● **Task**:
Please copy each line below that contains the string "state".

[Start of Attachment]

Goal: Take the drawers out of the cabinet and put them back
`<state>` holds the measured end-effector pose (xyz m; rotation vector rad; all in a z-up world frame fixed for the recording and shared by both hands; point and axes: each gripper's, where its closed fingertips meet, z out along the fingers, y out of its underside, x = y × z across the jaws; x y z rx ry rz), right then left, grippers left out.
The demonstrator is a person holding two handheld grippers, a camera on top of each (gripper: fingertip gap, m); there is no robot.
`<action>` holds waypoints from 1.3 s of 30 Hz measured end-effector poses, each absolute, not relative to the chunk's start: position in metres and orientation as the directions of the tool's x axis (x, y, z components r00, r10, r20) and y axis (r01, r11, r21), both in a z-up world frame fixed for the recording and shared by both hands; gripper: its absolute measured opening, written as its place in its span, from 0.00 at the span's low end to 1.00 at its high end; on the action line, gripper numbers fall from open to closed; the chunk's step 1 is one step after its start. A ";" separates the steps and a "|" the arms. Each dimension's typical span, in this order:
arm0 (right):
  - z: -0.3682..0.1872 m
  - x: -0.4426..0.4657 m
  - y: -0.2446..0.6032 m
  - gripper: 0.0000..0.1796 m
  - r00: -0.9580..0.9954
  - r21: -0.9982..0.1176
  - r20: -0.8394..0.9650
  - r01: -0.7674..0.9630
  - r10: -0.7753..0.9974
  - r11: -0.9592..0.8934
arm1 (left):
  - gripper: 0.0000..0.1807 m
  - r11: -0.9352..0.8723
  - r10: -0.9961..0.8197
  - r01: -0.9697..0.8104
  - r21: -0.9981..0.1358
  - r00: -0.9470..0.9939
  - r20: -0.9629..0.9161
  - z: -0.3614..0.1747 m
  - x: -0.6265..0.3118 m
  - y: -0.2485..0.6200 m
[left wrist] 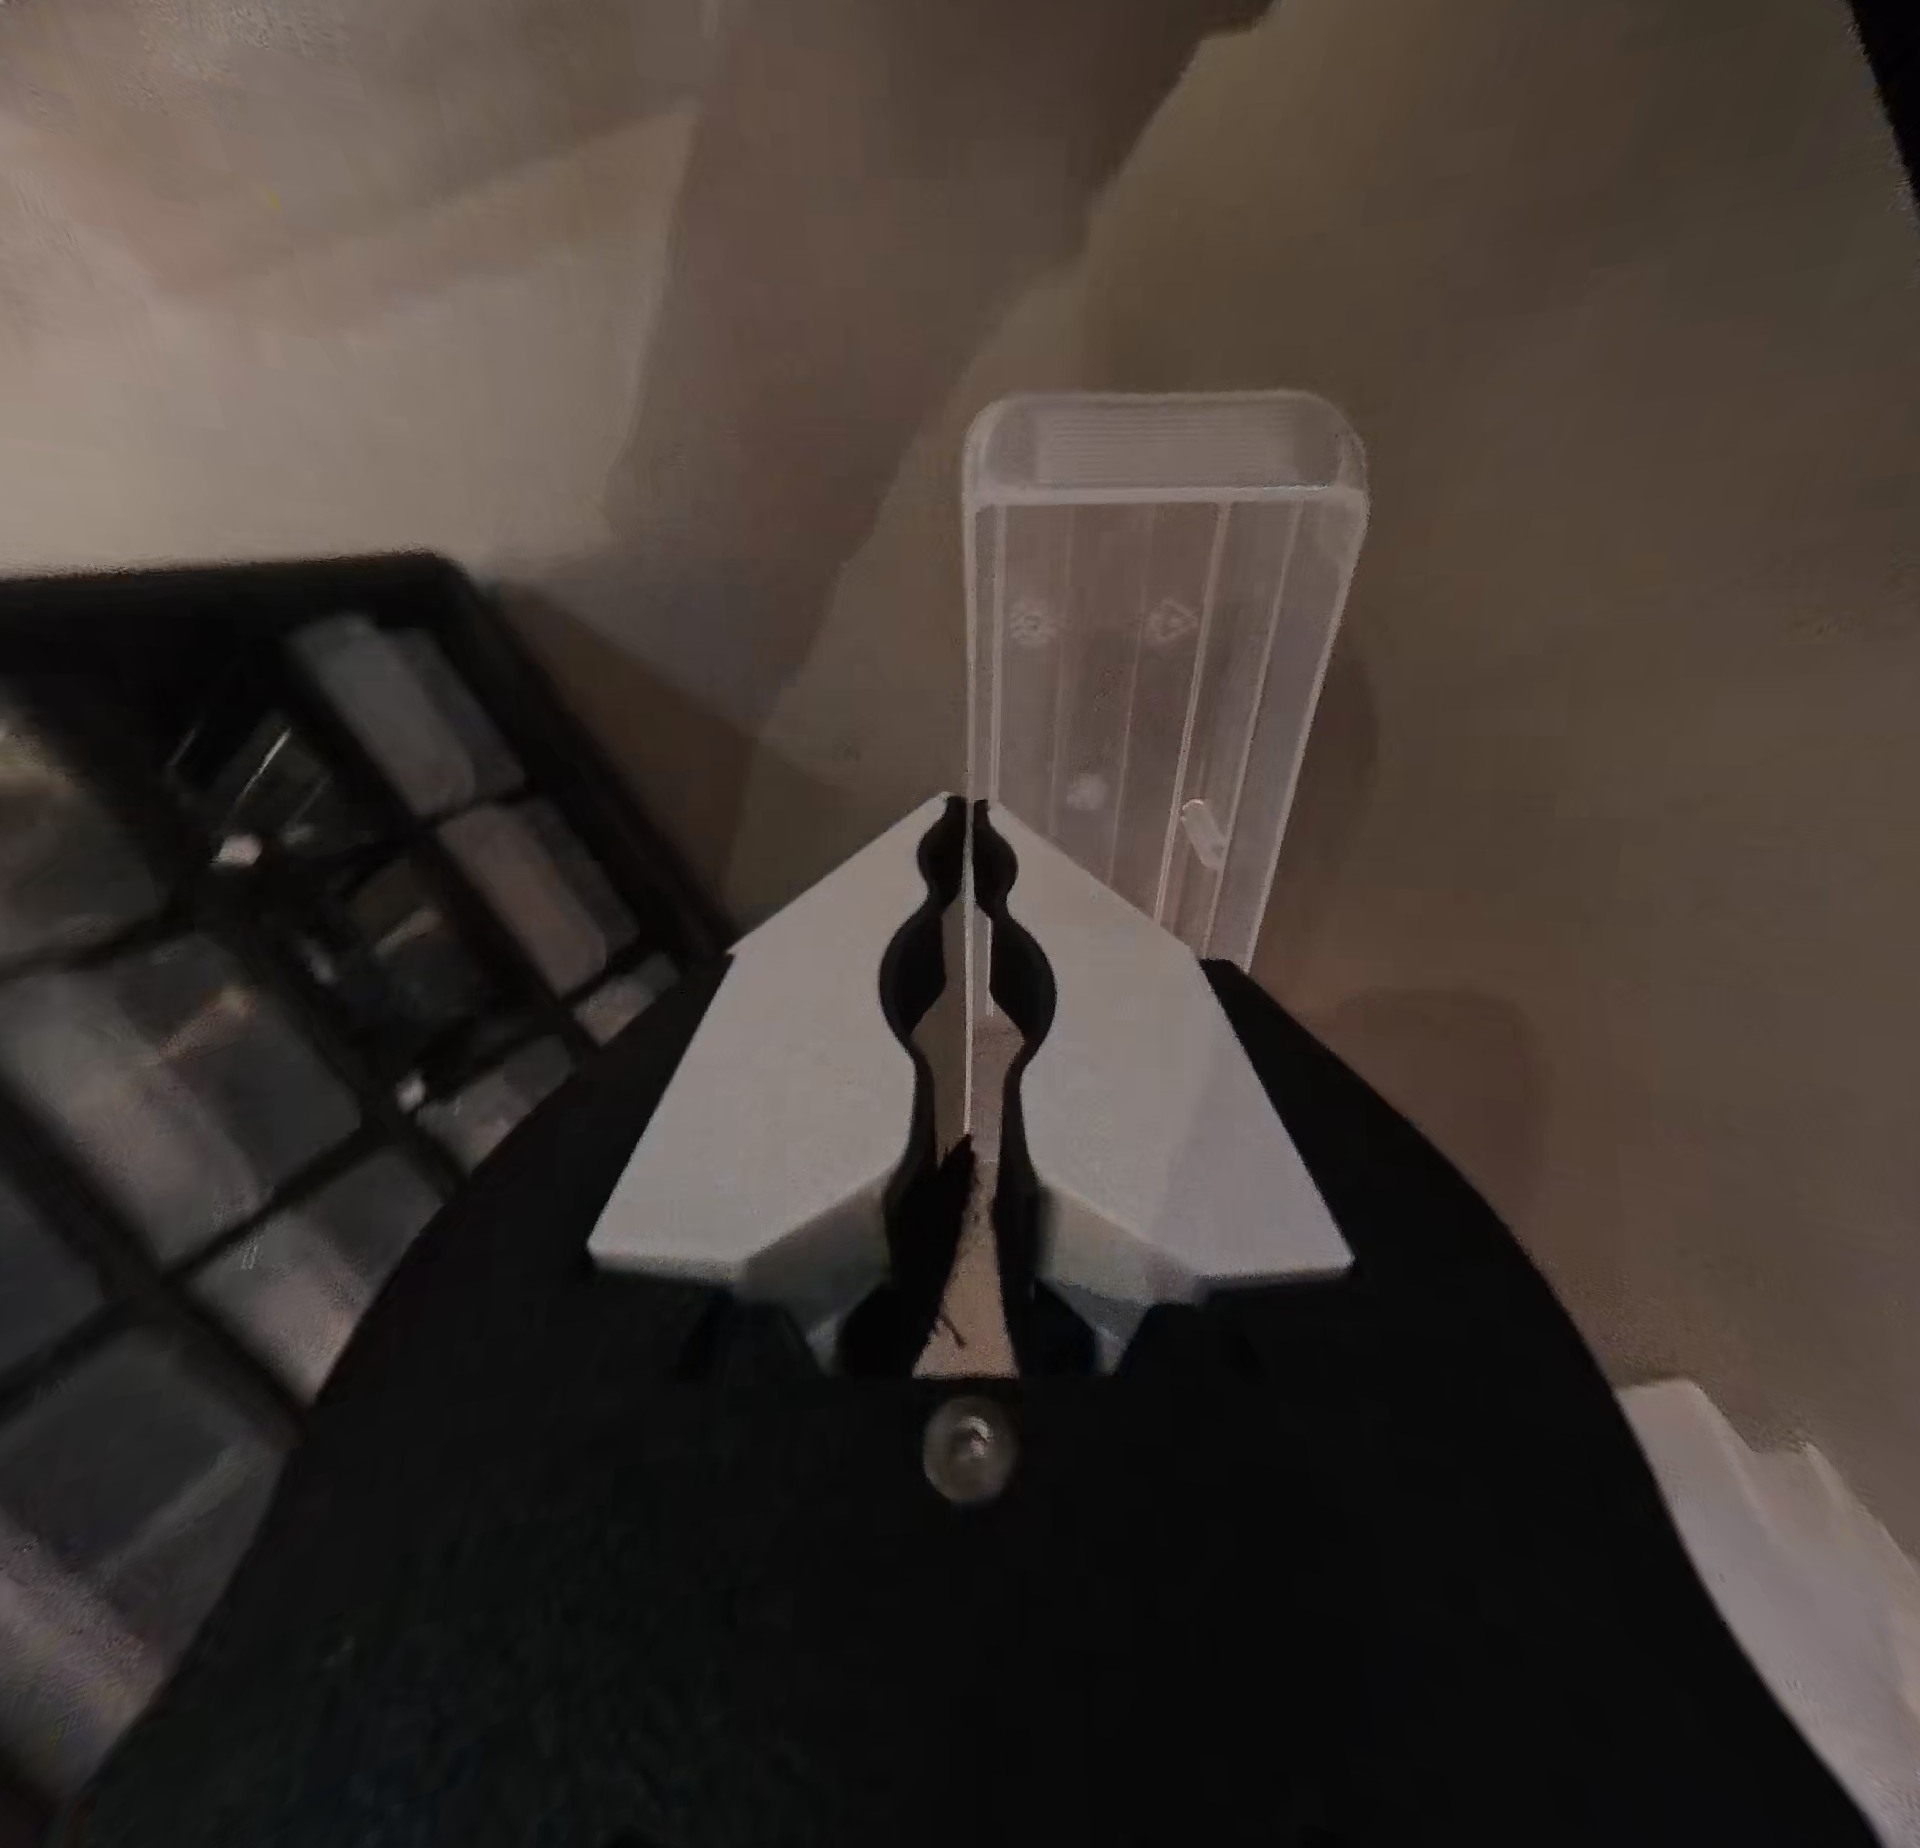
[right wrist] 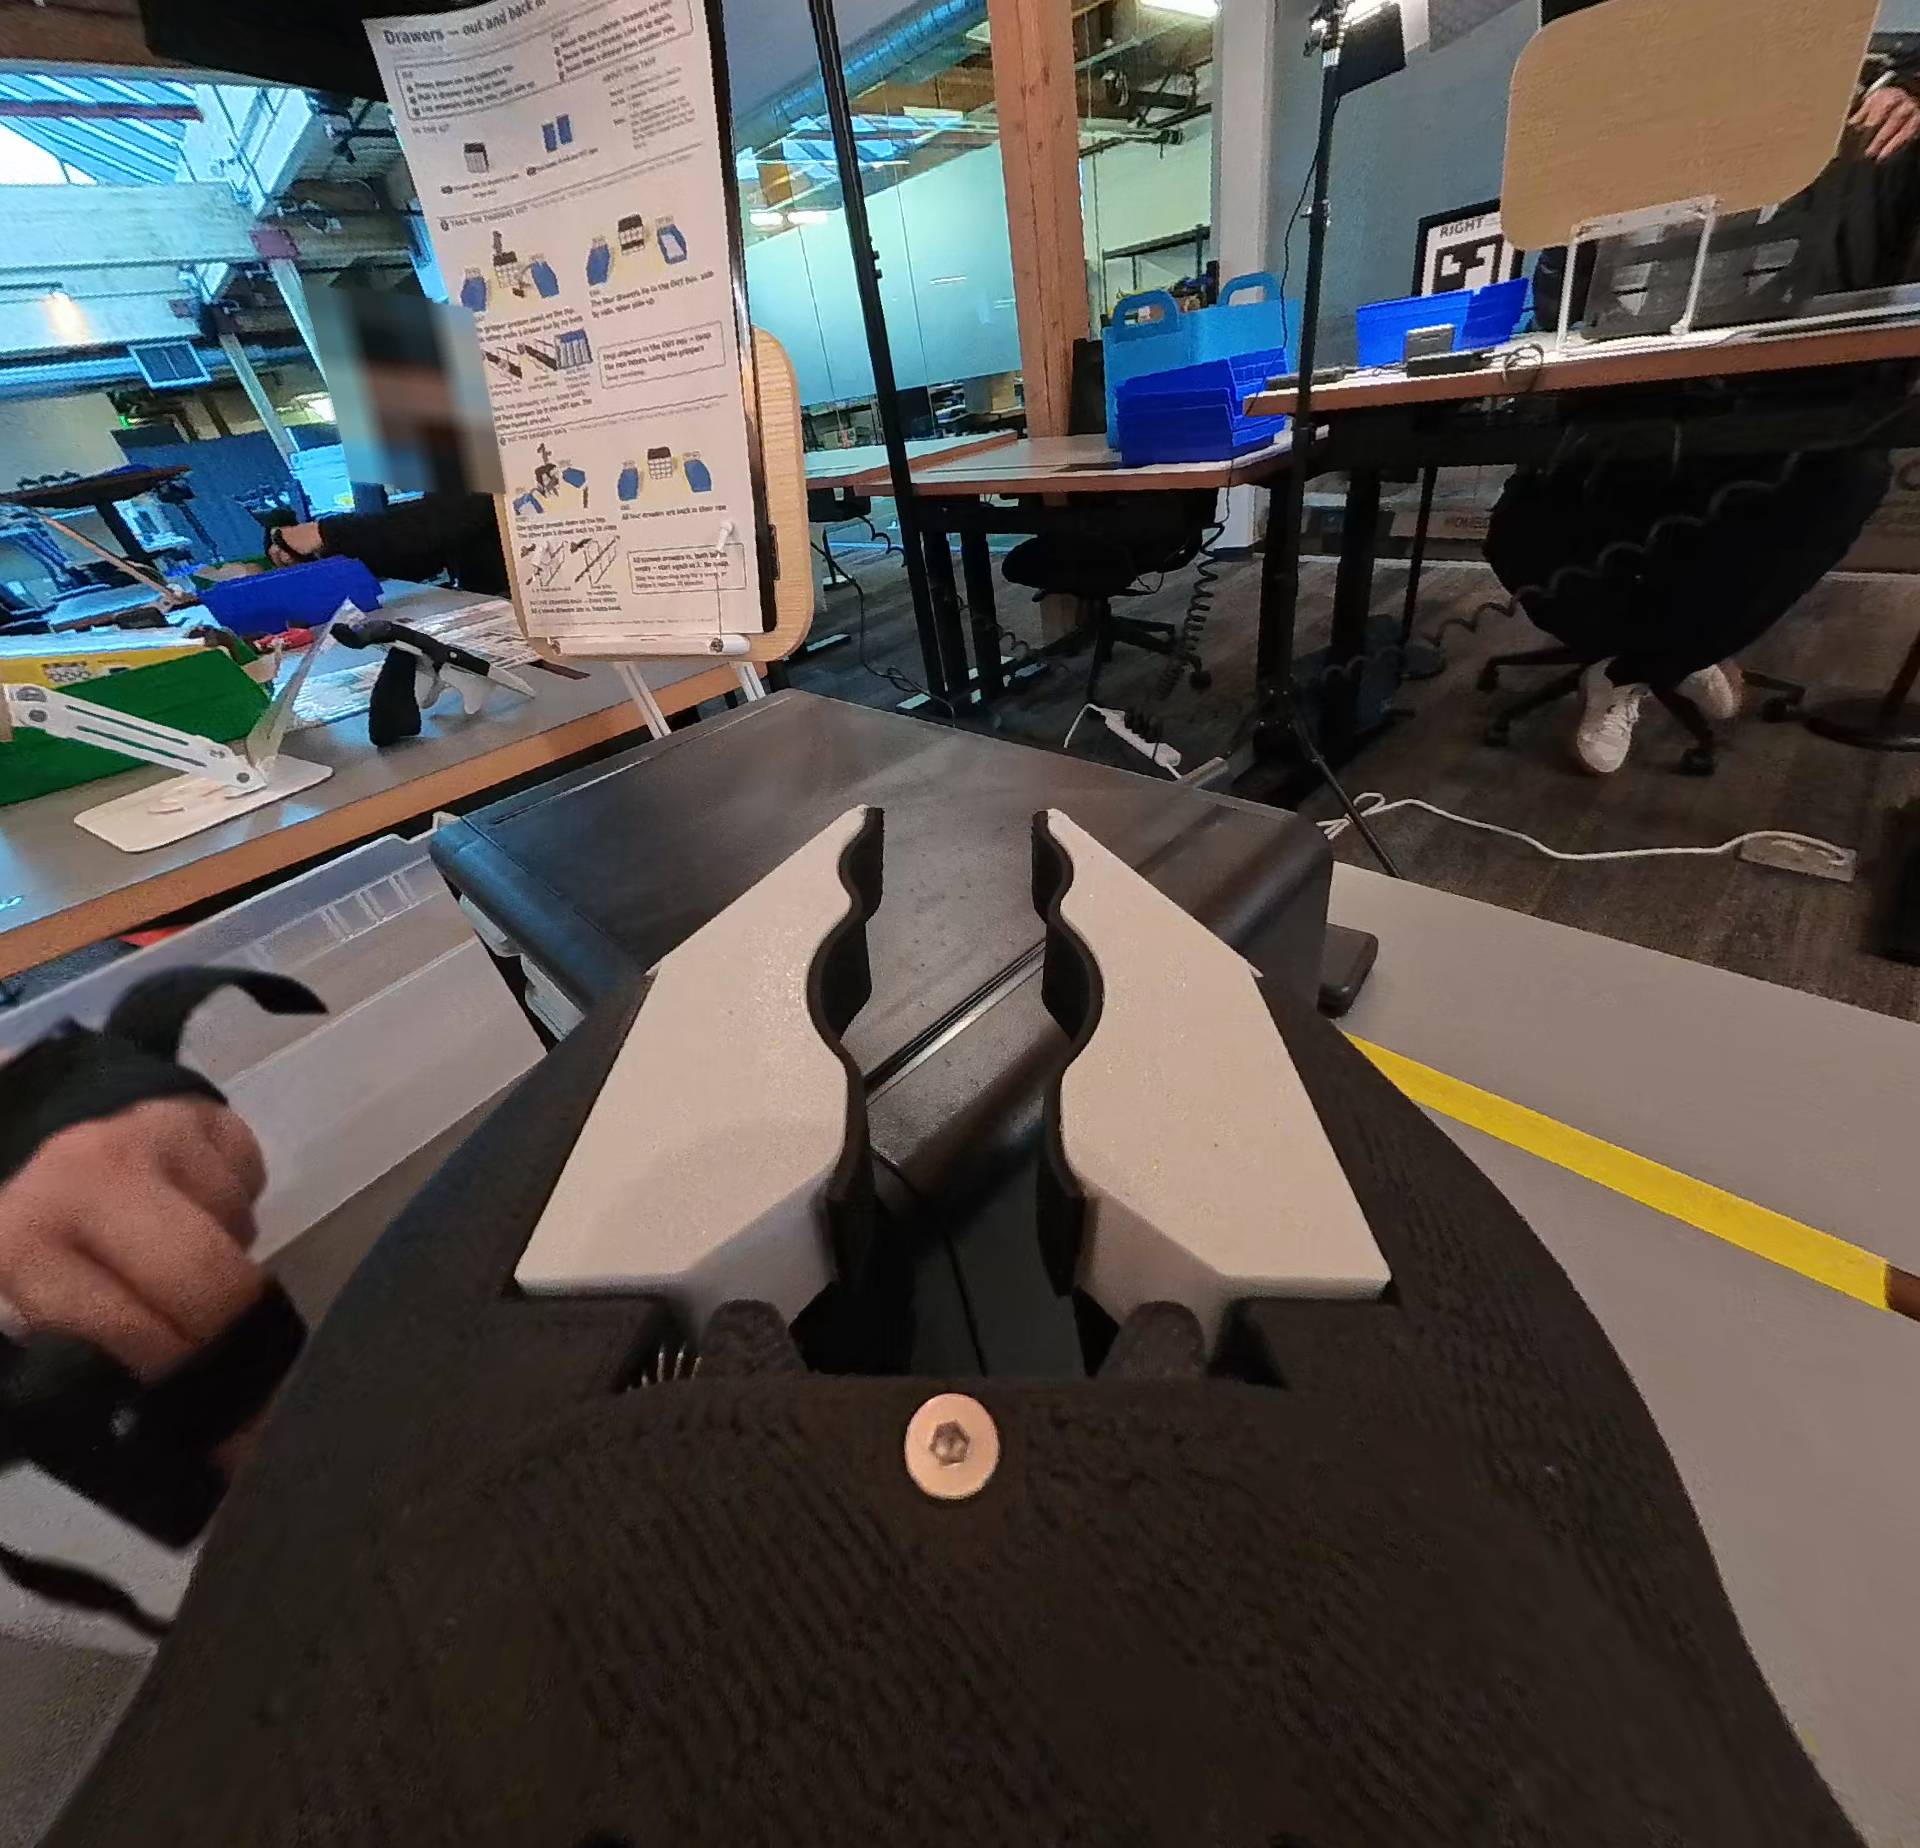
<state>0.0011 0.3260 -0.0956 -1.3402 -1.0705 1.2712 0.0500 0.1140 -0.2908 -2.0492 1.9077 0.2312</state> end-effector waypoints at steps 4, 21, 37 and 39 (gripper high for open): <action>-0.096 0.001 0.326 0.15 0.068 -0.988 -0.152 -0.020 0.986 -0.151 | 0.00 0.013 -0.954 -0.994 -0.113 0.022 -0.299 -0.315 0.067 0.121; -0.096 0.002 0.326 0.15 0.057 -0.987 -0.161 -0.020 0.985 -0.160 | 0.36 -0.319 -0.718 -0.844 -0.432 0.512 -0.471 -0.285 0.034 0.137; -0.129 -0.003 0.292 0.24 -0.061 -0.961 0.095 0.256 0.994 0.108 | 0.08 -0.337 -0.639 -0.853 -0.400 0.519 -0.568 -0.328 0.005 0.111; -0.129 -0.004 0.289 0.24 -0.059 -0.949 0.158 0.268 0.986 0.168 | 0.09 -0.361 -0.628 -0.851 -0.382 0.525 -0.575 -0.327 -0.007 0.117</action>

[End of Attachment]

● **Response area**:
`<state>` holds the measured end-effector pose (xyz m; rotation vector rad; all in a z-up world frame fixed for the recording and shared by both hands; point and axes: each gripper's, where its closed fingertips meet, z out along the fingers, y out of its underside, x = y × z across the jaws; x y z rx ry rz), right then left, grippers left out.
<state>0.0011 0.3260 -0.0956 -1.3402 -1.0705 1.2712 0.0500 0.1140 -0.2908 -2.0492 1.9077 0.2312</state> end-effector waypoints at steps 4, 21, 37 and 39 (gripper high for open): <action>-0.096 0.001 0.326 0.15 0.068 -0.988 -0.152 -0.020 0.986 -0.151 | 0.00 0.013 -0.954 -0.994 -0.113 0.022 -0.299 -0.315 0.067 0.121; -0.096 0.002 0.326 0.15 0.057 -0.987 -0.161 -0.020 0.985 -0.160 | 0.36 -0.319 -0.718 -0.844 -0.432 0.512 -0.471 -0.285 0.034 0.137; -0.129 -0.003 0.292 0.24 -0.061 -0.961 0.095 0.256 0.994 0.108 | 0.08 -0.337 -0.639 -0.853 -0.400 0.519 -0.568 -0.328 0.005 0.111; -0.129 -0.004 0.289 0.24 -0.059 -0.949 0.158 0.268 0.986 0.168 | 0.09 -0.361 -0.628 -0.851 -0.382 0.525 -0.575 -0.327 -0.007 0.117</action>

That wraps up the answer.